The unit illustrated as separating component may or may not be physically separate, be shown as unit
The component shown may or may not be physical unit, you can be located at a place or can also be distributed to multiple
On unit.Some or all of unit therein can be selected according to the actual needs to realize the purpose of this embodiment scheme.
In addition, each functional unit in each embodiment of the present invention can be integrated in a processing unit, it can also
That each unit is individually physically present, can also two or more units integrate in a unit.Above-mentioned integrated list
The form that hardware had both may be used in member is realized, can also be realized in the form of SFU software functional unit.

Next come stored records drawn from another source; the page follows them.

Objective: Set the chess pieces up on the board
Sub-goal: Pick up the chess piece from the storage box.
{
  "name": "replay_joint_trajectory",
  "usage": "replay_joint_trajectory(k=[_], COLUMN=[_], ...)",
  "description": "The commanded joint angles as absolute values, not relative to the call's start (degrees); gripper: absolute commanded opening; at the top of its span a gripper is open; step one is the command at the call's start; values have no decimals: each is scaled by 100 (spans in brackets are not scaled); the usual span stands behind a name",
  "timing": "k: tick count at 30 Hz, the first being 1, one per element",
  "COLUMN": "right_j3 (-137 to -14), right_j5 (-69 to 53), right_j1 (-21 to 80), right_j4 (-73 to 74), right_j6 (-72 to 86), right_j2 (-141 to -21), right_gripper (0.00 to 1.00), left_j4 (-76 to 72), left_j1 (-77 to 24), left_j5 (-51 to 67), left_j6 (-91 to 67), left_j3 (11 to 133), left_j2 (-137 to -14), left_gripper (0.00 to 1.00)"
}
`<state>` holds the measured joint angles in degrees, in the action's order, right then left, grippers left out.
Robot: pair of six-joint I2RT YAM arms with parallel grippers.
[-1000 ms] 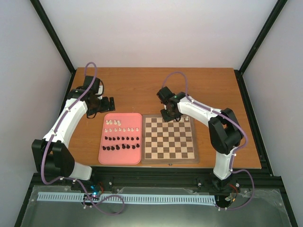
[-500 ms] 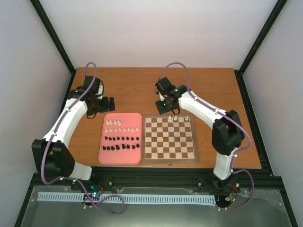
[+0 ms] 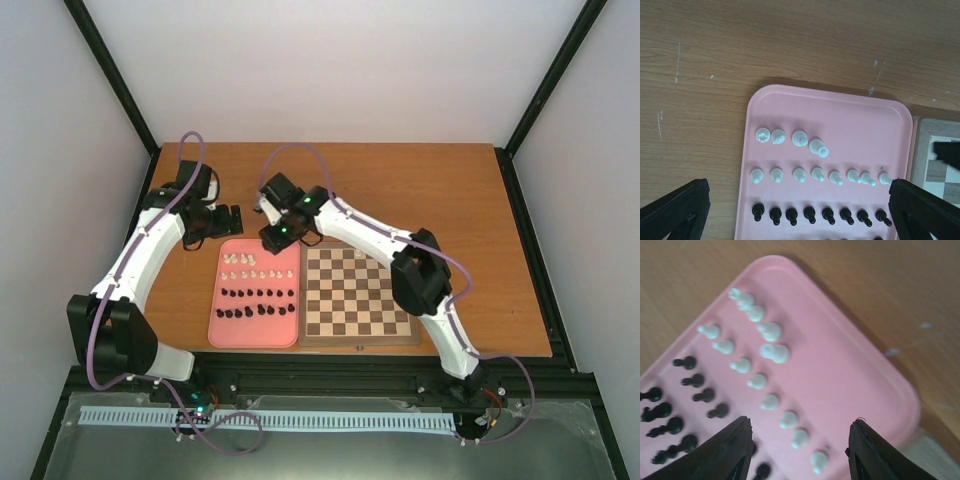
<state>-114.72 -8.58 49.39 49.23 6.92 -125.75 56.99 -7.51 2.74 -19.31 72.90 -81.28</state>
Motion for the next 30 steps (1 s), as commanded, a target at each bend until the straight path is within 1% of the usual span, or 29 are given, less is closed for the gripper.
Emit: replay_joint_trajectory(k=[1, 5, 14, 30], right_j3=[-12006, -12427, -13156, -13422], right_j5=[-1578, -1686, -2002, -1983], right_j1=[5057, 5156, 5159, 5253], right_j4=[4760, 4820, 4742, 4800], right_j6=[679, 607, 712, 775], right_j2=[-13036, -13439, -14234, -14646], right_gripper=[53, 53, 52, 48], left_j4=[5883, 6088, 6088, 6023], left_j1=[-729, -615, -256, -225], left_j5=[-114, -468, -297, -80], left_j6=[-2228, -2555, -2803, -2795], left_j3=[7450, 7545, 7779, 7551], left_j2=[-8174, -8230, -8191, -8266], left_gripper=[100, 100, 100, 100])
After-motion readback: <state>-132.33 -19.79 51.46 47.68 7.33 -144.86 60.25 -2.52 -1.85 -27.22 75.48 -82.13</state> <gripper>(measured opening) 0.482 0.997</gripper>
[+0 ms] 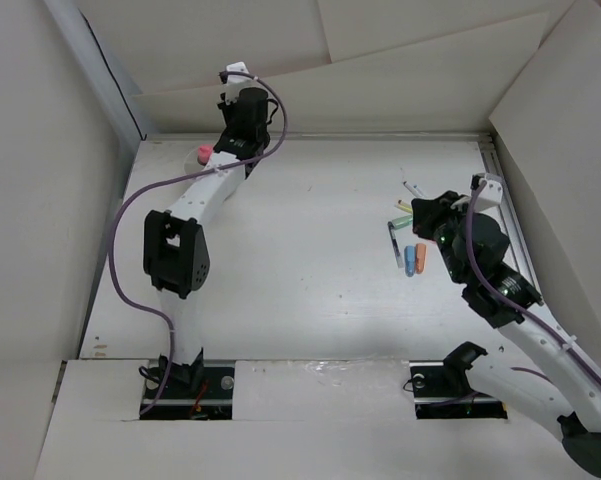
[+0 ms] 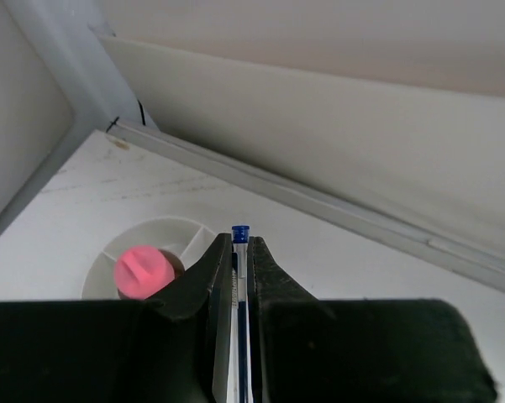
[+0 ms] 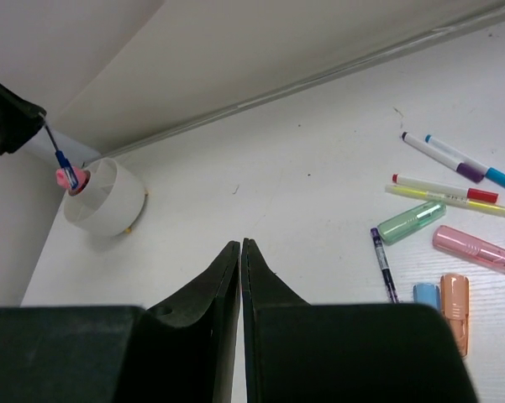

If the integrated unit is realized in the form of SFU software functional unit and is independent product sale or uses
When, it can be stored in a computer read/write memory medium.Based on such understanding, technical scheme of the present invention is substantially
The part to contribute in other words to the prior art or all or part of the technical solution can be in the form of software products
It embodies, which is stored in a storage medium, is used including some instructions so that a computer
Equipment (can be personal computer, server or network equipment etc.) perform each embodiment the method for the present invention whole or
Part steps.And aforementioned storage medium includes:USB flash disk, read-only memory (ROM, Read-Only Memory), arbitrary access are deposited
Reservoir (RAM, Random Access Memory), mobile hard disk, magnetic disc or CD etc. are various can to store program code
Medium.
The above is only the preferred embodiment of the present invention, it is noted that for the ordinary skill people of the art
For member, various improvements and modifications may be made without departing from the principle of the present invention, these improvements and modifications also should
It is considered as protection scope of the present invention.